What the task asks — Please check every line of the listing for "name" and copy each line where it is found.

Task material —
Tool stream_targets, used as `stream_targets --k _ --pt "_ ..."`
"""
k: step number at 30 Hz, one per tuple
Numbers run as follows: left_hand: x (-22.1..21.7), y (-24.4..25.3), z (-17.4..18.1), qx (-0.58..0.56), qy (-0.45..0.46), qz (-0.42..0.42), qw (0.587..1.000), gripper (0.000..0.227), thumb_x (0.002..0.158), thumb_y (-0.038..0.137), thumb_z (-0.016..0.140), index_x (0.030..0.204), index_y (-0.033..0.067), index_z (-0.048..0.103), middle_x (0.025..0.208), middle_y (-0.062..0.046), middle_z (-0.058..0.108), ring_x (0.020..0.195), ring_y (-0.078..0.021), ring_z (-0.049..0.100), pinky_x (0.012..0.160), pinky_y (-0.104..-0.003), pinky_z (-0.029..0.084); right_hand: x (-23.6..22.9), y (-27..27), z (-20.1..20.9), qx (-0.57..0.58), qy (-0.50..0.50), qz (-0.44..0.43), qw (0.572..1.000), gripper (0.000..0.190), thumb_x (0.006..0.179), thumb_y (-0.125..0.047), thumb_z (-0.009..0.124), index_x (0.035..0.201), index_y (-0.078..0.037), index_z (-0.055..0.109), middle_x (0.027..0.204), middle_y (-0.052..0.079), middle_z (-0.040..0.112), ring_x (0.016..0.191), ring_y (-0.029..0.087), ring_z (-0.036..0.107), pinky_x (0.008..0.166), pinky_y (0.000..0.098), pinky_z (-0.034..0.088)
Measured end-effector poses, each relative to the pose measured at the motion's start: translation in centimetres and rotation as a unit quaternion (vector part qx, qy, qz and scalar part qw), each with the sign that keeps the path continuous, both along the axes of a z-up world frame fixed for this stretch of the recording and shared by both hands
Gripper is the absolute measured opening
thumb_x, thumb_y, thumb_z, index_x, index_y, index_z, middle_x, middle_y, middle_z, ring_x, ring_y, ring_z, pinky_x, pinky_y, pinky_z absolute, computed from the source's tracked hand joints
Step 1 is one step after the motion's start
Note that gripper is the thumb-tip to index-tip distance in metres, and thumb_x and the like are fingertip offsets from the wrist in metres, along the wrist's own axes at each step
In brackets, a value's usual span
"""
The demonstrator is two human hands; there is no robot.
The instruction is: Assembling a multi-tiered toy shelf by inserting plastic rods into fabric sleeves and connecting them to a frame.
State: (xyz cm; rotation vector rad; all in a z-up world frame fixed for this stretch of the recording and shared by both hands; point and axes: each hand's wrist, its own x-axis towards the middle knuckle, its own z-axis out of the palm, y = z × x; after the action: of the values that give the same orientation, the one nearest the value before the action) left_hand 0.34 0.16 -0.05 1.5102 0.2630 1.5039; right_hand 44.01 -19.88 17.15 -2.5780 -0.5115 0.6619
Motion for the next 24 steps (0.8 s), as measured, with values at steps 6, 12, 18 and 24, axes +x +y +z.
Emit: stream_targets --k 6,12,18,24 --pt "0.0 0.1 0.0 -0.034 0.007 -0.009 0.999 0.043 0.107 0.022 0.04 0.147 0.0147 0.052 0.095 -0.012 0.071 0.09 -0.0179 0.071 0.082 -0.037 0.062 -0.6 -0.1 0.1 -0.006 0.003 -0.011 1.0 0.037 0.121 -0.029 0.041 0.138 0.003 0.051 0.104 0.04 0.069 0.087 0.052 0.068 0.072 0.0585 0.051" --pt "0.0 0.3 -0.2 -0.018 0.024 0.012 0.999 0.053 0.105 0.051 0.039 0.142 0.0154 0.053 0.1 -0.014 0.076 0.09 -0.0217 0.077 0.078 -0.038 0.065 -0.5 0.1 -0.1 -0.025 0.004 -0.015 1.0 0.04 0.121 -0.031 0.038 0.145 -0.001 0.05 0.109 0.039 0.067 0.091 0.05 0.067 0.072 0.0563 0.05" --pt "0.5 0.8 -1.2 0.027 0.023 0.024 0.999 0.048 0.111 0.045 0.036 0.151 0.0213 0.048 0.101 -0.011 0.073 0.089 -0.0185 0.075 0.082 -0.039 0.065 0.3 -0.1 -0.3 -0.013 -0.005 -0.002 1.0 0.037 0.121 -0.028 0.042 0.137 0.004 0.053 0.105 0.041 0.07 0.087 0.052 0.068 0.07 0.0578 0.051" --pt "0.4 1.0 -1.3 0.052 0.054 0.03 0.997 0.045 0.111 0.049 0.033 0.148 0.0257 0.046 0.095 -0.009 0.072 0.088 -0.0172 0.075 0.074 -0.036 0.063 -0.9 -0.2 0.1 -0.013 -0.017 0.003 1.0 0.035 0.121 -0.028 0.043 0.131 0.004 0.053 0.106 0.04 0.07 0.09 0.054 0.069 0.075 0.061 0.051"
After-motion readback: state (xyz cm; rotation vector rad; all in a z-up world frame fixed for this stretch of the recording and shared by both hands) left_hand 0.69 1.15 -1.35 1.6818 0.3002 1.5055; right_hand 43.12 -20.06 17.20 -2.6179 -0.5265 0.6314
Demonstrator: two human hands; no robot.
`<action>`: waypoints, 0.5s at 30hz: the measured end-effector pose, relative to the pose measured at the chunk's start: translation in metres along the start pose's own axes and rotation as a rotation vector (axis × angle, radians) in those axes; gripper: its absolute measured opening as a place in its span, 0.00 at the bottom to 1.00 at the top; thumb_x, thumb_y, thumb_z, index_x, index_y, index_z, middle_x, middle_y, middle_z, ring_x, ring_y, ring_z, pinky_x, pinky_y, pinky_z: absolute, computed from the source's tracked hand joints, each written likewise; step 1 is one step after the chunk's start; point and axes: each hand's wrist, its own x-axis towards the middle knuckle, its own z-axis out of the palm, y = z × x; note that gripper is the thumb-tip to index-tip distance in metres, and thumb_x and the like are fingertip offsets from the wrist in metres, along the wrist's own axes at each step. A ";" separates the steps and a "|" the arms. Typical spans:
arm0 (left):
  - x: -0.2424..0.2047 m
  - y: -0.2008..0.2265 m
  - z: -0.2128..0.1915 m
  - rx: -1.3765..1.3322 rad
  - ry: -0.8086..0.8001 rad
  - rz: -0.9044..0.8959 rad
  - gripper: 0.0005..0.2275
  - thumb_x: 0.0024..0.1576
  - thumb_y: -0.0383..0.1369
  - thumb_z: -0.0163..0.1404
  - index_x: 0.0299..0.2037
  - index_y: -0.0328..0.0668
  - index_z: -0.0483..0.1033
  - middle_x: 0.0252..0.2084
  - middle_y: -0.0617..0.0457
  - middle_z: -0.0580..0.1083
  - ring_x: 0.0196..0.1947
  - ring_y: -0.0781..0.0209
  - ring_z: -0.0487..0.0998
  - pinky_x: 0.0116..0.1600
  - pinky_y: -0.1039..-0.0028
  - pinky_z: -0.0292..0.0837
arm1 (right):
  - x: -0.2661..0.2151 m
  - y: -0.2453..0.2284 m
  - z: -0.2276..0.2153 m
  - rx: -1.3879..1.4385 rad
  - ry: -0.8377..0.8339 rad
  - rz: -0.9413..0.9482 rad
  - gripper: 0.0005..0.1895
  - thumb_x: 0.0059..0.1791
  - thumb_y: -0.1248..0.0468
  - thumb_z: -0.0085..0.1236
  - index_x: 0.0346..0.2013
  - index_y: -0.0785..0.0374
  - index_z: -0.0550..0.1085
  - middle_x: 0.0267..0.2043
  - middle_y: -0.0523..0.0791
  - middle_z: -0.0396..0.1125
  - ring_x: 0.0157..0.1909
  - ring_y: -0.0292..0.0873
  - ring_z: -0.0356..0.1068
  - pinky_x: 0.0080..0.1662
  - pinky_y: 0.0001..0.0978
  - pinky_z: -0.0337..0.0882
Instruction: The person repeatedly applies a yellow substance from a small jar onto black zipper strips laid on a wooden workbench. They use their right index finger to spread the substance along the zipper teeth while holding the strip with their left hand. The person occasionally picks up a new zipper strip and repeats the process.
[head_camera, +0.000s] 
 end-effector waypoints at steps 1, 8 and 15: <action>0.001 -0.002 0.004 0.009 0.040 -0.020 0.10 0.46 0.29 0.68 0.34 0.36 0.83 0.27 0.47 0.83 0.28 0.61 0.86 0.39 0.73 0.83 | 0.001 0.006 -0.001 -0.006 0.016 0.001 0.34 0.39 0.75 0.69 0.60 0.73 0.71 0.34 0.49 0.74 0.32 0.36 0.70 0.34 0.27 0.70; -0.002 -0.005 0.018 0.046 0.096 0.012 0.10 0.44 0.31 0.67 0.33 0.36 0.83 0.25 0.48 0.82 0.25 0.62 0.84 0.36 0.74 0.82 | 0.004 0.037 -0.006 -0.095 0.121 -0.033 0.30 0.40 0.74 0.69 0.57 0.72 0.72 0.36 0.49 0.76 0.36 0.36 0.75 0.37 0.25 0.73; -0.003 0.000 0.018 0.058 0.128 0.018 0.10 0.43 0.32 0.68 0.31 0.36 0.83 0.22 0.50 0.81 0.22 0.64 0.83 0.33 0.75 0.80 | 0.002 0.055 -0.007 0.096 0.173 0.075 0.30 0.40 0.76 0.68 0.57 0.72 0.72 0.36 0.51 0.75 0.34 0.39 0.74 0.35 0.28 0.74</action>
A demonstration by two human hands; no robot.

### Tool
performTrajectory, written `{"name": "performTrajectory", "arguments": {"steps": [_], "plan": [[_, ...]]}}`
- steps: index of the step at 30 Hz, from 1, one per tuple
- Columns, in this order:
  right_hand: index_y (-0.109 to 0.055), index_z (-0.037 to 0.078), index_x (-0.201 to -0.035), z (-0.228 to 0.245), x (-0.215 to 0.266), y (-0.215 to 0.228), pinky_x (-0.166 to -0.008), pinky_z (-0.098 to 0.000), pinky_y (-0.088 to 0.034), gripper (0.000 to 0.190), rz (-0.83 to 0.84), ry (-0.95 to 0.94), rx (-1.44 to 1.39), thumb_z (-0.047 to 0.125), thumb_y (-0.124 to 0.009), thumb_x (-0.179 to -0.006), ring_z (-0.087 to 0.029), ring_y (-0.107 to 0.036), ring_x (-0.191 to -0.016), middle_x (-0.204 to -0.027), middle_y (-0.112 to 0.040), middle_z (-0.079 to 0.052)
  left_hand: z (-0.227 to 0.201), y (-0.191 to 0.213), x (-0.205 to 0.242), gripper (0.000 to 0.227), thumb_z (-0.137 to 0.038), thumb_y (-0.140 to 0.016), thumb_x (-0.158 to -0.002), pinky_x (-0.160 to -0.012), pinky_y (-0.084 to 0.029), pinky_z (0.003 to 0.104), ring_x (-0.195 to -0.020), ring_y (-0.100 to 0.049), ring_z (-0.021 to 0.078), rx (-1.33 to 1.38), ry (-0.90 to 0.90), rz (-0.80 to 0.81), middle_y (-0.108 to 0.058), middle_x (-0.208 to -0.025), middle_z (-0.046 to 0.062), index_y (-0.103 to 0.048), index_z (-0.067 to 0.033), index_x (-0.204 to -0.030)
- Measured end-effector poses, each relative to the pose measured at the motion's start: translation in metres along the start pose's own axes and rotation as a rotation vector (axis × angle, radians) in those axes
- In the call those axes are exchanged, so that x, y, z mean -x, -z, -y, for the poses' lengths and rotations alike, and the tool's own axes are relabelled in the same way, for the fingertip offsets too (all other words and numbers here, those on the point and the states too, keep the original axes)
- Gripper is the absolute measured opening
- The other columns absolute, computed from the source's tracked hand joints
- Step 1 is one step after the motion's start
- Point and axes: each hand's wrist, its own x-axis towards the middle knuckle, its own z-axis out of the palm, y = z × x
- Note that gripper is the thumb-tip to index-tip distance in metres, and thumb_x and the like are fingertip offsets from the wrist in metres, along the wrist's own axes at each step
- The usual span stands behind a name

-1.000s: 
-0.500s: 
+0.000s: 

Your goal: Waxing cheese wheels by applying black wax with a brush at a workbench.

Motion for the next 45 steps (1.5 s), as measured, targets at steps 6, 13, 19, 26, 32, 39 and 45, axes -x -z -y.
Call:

Exercise response —
performTrajectory, written `{"name": "performTrajectory", "arguments": {"steps": [_], "plan": [[_, ...]]}}`
- The usual span stands behind a name

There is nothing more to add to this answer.